За все время следования каравана по тропе, чувствуя опыт познания тайги, никто не сказал хакасу слово противостояния: как Чигирька сказал, так и будет! Спокойно восседая в седле своей невысокой, но необычайно выносливой лошади монгольской породы, перекинув через спину свое старое, видавшее виды шомпольное ружье, охотник мирно покуривал свою неизменную трубочку из маральего рога и, казалось, ничего не замечал вокруг. Бесконечное, казалось бы, нудное передвижение не казалось ему скучным и бесцельным. Чигирька внимательно наблюдал вокруг за обстановкой, следил, как ведут себя собаки, лошади, если надо, останавливал свою монголку, спешивался и смотрел следы. К вечеру первого дня перехода, с его немногословного согласия караван сделал лишь одну остановку на обед, но никто не роптал, не говорил слова против.
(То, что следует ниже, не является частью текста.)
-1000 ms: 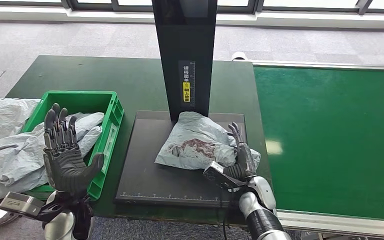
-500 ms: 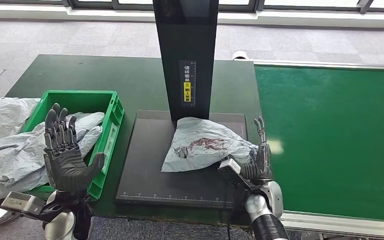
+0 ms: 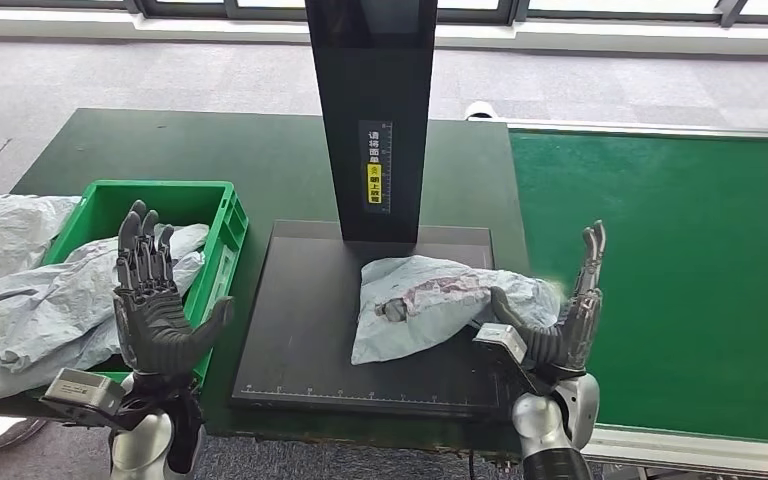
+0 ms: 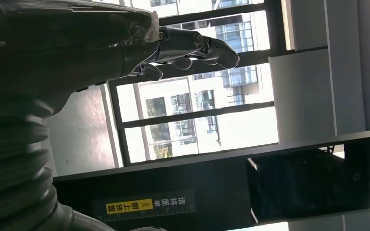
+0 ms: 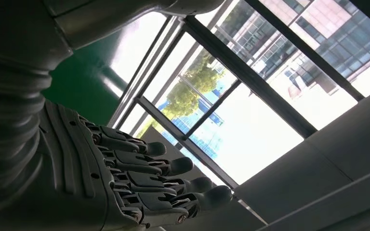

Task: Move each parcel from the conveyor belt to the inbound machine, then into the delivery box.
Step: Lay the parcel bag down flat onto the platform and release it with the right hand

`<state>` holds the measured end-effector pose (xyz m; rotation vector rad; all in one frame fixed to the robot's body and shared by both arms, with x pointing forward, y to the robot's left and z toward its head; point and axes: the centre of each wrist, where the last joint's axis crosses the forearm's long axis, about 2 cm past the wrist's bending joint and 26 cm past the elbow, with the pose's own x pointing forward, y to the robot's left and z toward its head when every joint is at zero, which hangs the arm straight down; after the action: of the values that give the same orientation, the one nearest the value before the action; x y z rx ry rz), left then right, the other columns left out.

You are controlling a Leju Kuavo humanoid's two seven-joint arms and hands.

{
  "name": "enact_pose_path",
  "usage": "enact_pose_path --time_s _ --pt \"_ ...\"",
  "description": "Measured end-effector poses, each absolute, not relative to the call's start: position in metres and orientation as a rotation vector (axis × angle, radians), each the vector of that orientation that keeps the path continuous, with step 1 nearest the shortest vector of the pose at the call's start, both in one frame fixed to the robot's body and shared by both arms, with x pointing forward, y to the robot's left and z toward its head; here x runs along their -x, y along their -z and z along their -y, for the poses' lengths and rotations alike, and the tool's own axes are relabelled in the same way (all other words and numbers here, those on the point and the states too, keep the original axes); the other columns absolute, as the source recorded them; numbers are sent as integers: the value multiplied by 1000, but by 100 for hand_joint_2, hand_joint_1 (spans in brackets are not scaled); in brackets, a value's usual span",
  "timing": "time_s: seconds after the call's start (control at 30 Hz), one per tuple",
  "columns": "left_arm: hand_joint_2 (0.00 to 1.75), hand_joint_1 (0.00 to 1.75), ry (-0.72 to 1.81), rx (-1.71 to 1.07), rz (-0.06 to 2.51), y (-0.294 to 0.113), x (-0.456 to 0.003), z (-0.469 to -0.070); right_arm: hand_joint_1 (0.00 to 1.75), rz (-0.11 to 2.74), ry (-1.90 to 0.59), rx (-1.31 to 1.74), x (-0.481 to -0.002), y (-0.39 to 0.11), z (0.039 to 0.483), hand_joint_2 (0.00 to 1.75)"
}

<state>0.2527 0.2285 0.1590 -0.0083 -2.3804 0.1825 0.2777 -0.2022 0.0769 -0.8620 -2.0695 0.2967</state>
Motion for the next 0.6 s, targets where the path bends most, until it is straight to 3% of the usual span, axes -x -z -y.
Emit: enact_pose_path --time_s 0.23,0.6 --pt "175 0 -30 47 2354 -152 -267 -198 0 2189 -134 961 -271 -118 212 175" --pt "175 0 86 76 2327 -144 -276 -183 0 2236 -72 1005 -266 -135 218 175"
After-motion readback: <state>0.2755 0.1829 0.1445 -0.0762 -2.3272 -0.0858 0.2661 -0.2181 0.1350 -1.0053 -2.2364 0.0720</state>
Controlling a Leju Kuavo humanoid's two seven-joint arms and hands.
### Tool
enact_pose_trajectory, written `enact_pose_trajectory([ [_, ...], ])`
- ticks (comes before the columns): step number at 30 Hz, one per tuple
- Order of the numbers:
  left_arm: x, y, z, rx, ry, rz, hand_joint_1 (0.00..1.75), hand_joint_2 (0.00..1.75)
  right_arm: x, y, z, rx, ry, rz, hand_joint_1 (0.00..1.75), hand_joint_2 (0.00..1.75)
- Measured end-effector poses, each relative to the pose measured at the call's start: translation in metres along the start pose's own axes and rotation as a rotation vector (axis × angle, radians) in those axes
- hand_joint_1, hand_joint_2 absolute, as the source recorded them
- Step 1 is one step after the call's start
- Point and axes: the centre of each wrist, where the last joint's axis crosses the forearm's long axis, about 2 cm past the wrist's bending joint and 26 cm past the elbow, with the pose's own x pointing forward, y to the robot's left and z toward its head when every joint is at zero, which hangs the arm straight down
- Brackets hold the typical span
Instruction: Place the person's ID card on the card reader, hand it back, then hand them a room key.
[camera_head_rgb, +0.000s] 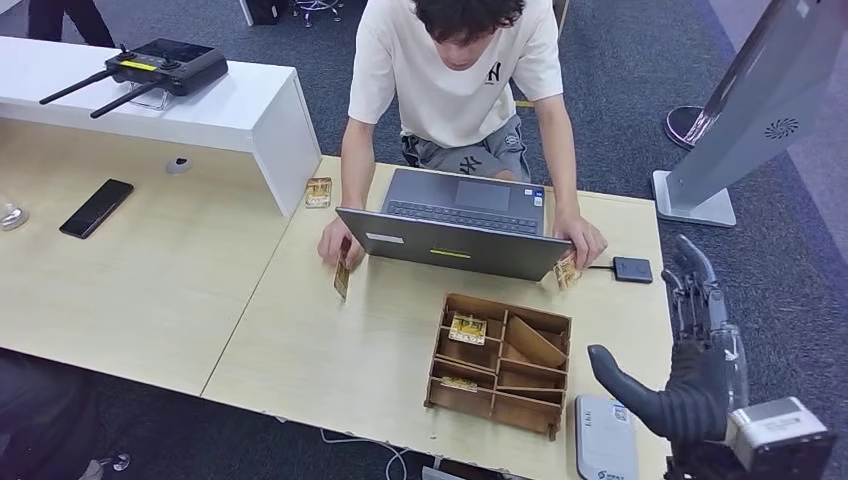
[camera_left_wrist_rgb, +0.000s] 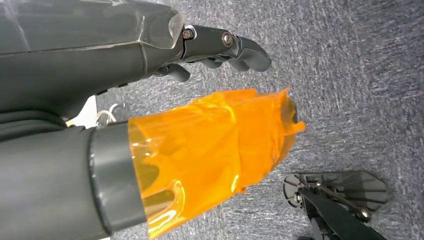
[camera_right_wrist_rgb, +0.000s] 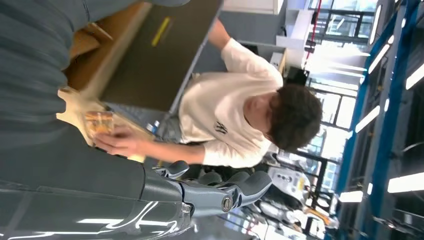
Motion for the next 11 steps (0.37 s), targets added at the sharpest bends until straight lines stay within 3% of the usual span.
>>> enact_pose_trajectory([
  [1, -0.001, 0.0, 0.0, 0.003, 0.001, 0.008, 0.0, 0.0, -0.001, 0.0, 0.007, 0.005, 0.012, -0.017, 0.0, 0.0],
  [11, -0.007, 0.004, 0.005, 0.025, 0.005, 0.076, 0.0, 0.0, -0.005, 0.002, 0.057, 0.026, 0.157, -0.041, 0.0, 0.0],
])
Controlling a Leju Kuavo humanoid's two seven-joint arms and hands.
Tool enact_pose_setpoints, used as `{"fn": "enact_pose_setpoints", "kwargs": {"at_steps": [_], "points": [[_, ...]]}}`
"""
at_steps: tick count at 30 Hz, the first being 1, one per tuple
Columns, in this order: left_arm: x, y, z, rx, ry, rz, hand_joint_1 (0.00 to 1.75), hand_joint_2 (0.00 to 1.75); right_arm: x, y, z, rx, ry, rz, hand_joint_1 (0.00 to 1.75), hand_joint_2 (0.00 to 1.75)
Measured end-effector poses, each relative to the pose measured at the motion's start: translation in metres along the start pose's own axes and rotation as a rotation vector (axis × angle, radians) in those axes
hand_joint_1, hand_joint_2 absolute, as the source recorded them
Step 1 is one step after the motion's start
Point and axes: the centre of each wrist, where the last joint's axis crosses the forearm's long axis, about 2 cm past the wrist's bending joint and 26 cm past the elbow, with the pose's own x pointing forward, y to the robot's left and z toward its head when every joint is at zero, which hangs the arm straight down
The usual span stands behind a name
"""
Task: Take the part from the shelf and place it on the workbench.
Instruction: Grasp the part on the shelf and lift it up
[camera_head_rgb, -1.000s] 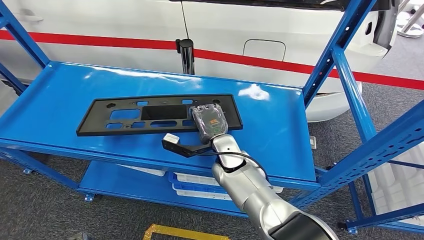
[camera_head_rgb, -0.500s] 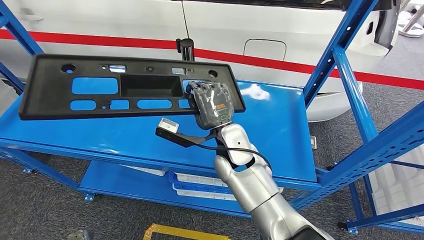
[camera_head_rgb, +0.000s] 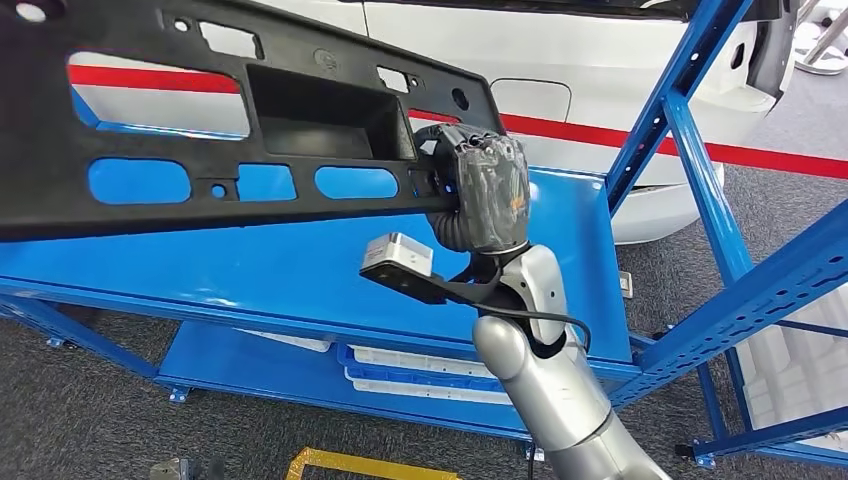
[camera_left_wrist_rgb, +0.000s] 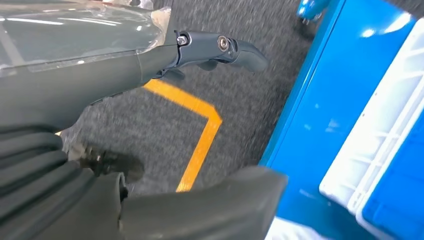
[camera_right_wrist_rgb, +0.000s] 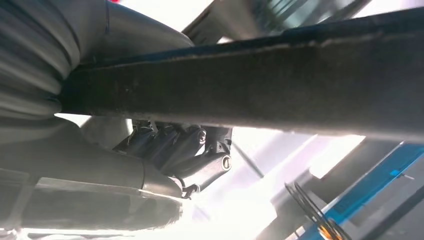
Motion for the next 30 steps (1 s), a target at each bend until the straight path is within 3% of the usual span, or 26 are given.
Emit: {"fn": "enact_pose_setpoints", "kwargs": {"at_steps": [6, 18, 30], "points": [[-0.002, 0.0, 0.002, 0.008, 0.085, 0.005, 0.0, 1.75, 0.001, -0.007, 0.002, -0.015, 0.032, -0.267, 1.75, 1.75], [-0.002, -0.002, 0.002, -0.008, 0.159, -0.016, 0.0, 1.75, 0.0, -0.015, 0.004, -0.041, 0.08, -0.412, 1.75, 1.75], [0.003, -0.008, -0.001, -0.046, 0.16, -0.026, 0.0, 1.75, -0.005, -0.02, 0.018, -0.053, 0.114, -0.416, 1.75, 1.75]]}}
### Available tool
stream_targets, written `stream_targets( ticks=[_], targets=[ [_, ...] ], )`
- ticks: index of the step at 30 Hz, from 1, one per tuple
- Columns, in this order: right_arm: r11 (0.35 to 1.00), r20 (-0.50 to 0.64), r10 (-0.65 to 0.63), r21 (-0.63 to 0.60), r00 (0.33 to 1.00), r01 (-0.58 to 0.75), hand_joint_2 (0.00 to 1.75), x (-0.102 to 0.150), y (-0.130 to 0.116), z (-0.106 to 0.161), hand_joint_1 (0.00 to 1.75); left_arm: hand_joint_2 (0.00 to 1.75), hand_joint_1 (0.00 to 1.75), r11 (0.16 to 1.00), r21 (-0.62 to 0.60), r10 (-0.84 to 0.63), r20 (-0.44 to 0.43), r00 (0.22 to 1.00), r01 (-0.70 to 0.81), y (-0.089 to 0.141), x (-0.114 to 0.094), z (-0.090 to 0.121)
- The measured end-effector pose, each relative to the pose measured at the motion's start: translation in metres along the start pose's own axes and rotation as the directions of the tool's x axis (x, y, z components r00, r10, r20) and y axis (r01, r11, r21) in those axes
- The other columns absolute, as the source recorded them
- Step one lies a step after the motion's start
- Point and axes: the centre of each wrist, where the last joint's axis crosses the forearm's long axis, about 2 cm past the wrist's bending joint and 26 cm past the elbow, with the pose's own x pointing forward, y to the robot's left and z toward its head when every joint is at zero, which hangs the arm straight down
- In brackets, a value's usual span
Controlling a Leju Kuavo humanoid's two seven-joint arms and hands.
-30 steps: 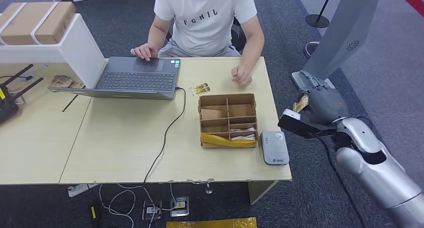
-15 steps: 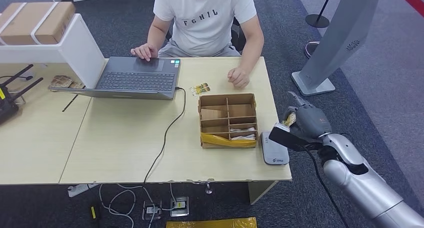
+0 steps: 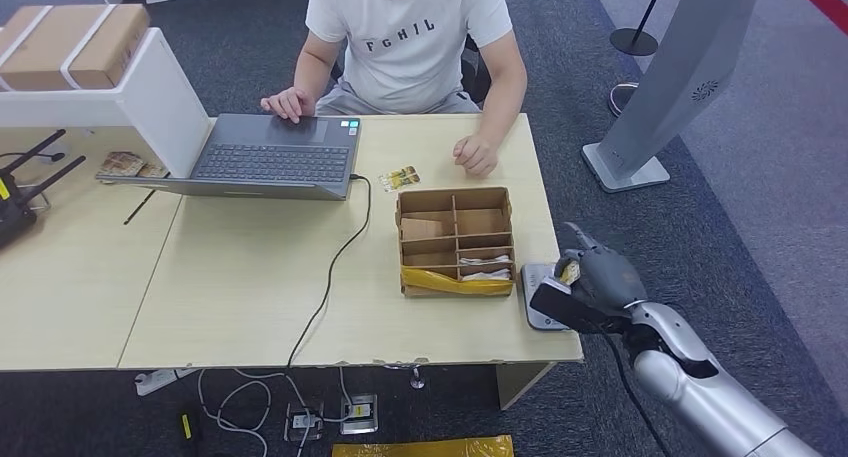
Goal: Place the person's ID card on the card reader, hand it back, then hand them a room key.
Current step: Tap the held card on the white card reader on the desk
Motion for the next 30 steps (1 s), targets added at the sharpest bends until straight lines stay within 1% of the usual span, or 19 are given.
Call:
stream_targets(
  ticks=[4, 6, 12, 22, 30],
  targets=[
    [0.999, -0.018, -0.032, 0.035, 0.999, 0.033, 1.75, -0.002, 0.018, 0.006, 1.75, 0.0, 0.0, 1.0, 0.006, 0.002, -0.01, 1.0, -0.002, 0.001, 0.0, 0.0],
    [0.998, -0.024, -0.036, 0.041, 0.999, 0.037, 1.75, -0.003, 0.021, 0.006, 1.75, 0.0, 0.0, 1.0, 0.006, 0.003, -0.01, 1.0, -0.003, 0.001, 0.0, 0.0],
    [0.997, -0.044, -0.046, 0.057, 0.998, 0.049, 1.75, -0.009, 0.026, 0.007, 1.75, 0.0, 0.0, 1.0, 0.008, 0.004, -0.012, 1.0, -0.004, 0.001, 0.0, 0.0],
    [0.995, -0.086, -0.066, 0.075, 0.994, 0.072, 1.75, -0.025, 0.034, 0.009, 1.75, 0.0, 0.0, 1.0, 0.015, 0.007, -0.029, 1.0, -0.007, 0.002, -0.001, 0.0],
    [0.994, -0.11, -0.083, 0.064, 0.99, 0.09, 1.75, -0.032, 0.033, 0.006, 1.75, 0.0, 0.0, 1.0, 0.025, 0.015, -0.032, 0.999, -0.014, 0.002, -0.001, 0.0]
  ],
)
Все понимали: надо торопиться! Промедление смерти подобно.
Впрочем, о промедлении речи не было. Прихватив в дорогу кусок ночи, путники вышли рано, задолго до рассвета, и к концу дня прошли большое расстояние, вышли на перевал к озерку, где Григорий когда-то столкнулся с медведем, задавившим оленя. По таежным меркам, это было солидное, около пятидесяти верст, расстояние. Проехать его по пересеченной местности в тайге на лошади было непросто. Другие люди, преодолевавшие Тропу бабьих слез, обычно останавливались на ночлег внизу, под перевалом, но Чигирька повел своего иноходца в гору, решая сегодня, к ночи, выиграть еще какое-то расстояние.